It's another data point indicating both the comprehensiveness and seriousness of the global economic slowdown: China's exports fell in November for the first time in seven years, the General Administration of Customs announced Wednesday in Beijing, as demand decreased in key customer countries in recession, including the United States. Another global slowdown sign
China's November exports declined 2.2% compared to a year ago to $114.99 billion. It was the first decline in monthly exports since June, 2001. Exports increased 19.2% in October. Meanwhile, November imports also fell, declining 17.9% to $74.9 billion -- that category's first decline since February 2005.
Economist David H. Wang told BloggingStocks Wednesday that the export decline is further evidence of the weakest global economy since 2002. "We have a very serious global condition. Slowing exports will lead to further manufacturing cutbacks in China, which will decrease demand for commodities even more," Wang said. "This will really hit mining companies and commodity producers and I would not be surprised to see five-year lows hit oil, copper, and coal in Q1 2009."
Wang added that the export decline underscores the need for both China and the west [U.S., E.U.] to take steps to create demand.
"China is doing its part with a $586 billion stimulus package, and it will likely do more to stimulate demand by announcing additional projects and by cutting taxes. It's critical that the U.S. and E.U. do the same," Wang said. "Every region of the world is experiencing a decrease in demand, so the solution will require all regions taking measures to increase demand and create engines of growth."
In addition, Wang said China's export trend, if it continues, would lower China's GDP growth to 5-6% in 2009, and global GDP growth below 2.8%. Each is tantamount to a recession.

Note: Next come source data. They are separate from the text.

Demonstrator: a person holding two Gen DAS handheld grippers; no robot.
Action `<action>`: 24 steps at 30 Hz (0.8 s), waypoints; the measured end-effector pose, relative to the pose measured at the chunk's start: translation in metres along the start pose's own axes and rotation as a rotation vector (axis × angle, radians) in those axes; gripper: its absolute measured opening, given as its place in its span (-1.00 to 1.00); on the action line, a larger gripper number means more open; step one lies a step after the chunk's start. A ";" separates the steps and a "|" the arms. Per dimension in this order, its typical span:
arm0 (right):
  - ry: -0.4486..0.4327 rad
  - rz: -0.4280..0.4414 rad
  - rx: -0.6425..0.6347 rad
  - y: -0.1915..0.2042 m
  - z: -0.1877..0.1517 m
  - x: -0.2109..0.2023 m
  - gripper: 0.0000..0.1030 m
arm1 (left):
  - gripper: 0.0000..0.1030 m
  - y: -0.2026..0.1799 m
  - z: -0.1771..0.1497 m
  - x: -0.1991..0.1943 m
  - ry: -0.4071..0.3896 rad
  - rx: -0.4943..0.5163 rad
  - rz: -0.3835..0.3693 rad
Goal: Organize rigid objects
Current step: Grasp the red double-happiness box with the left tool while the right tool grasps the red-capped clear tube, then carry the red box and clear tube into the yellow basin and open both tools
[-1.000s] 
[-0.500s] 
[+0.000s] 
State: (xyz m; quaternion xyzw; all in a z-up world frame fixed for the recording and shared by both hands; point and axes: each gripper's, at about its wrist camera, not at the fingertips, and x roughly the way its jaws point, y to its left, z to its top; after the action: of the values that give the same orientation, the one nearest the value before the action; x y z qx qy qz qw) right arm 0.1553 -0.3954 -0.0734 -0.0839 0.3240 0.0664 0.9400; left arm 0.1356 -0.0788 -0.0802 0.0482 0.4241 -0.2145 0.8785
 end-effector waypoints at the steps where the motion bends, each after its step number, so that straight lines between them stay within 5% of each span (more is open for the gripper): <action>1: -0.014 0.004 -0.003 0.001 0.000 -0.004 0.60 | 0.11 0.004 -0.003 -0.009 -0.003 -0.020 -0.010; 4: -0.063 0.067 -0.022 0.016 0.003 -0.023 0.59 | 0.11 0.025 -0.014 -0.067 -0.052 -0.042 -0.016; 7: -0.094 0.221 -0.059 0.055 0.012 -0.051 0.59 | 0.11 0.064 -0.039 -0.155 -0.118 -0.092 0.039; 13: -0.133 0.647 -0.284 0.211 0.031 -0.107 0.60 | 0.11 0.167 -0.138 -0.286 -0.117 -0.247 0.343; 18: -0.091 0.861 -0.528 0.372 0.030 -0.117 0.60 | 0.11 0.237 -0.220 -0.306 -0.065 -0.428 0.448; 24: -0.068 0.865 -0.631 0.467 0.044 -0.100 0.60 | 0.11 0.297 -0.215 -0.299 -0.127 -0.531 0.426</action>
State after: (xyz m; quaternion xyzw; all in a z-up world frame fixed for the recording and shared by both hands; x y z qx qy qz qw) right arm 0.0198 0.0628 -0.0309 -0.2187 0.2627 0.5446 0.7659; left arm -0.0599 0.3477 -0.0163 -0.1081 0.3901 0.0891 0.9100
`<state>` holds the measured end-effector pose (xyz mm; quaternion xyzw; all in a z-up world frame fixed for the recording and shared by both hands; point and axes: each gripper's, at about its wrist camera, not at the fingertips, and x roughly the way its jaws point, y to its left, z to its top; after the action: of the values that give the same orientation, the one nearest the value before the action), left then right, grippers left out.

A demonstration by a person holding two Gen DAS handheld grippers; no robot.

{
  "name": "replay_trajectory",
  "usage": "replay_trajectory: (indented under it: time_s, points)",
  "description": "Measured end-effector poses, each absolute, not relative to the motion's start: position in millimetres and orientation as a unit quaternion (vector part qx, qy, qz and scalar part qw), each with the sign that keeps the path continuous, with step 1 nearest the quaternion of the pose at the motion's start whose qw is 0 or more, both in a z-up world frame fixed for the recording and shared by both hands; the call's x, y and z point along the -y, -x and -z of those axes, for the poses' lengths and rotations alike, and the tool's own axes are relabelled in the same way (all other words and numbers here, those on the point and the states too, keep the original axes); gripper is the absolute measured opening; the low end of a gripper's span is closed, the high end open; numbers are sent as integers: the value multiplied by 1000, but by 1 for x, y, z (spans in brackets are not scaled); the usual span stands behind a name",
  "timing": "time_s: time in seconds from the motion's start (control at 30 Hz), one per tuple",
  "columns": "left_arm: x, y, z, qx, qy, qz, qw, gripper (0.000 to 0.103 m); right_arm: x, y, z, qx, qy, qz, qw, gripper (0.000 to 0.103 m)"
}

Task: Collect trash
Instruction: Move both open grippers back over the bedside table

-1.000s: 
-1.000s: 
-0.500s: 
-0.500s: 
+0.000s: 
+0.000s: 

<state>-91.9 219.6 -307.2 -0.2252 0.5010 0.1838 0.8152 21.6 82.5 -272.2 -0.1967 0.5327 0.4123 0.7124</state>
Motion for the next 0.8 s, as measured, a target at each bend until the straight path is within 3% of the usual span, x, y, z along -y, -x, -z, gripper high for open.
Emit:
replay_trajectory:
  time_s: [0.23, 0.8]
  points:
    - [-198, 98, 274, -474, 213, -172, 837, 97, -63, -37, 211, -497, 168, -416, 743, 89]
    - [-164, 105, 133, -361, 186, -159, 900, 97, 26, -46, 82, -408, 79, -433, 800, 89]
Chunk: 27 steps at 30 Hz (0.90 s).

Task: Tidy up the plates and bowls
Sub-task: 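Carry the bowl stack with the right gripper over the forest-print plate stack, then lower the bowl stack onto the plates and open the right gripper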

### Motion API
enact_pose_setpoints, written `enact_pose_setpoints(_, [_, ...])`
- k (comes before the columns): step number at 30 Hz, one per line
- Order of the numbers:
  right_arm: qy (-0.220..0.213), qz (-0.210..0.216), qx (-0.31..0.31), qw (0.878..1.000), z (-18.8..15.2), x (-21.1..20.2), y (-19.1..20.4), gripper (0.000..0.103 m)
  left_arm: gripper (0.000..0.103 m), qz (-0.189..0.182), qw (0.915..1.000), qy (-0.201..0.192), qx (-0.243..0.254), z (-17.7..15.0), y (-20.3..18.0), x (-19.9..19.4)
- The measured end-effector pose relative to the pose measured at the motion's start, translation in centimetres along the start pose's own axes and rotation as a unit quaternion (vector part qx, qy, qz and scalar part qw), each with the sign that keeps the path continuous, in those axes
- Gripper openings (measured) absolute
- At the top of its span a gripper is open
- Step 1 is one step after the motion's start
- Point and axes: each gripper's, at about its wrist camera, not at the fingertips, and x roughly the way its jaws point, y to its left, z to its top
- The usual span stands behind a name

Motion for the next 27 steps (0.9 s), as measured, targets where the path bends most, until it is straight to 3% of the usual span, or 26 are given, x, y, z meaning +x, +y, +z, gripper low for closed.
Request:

Economic Analysis: No way to sugarcoat China's November export statistic. The number indicates that a previous economic strength for the U.S. and Latin America -- commodity and raw material exports to China -- will no longer be a strength. That underscores the need for developed nations to create much more domestic demand, and infrastructure projects via a large fiscal stimulus package represents a very good place to start.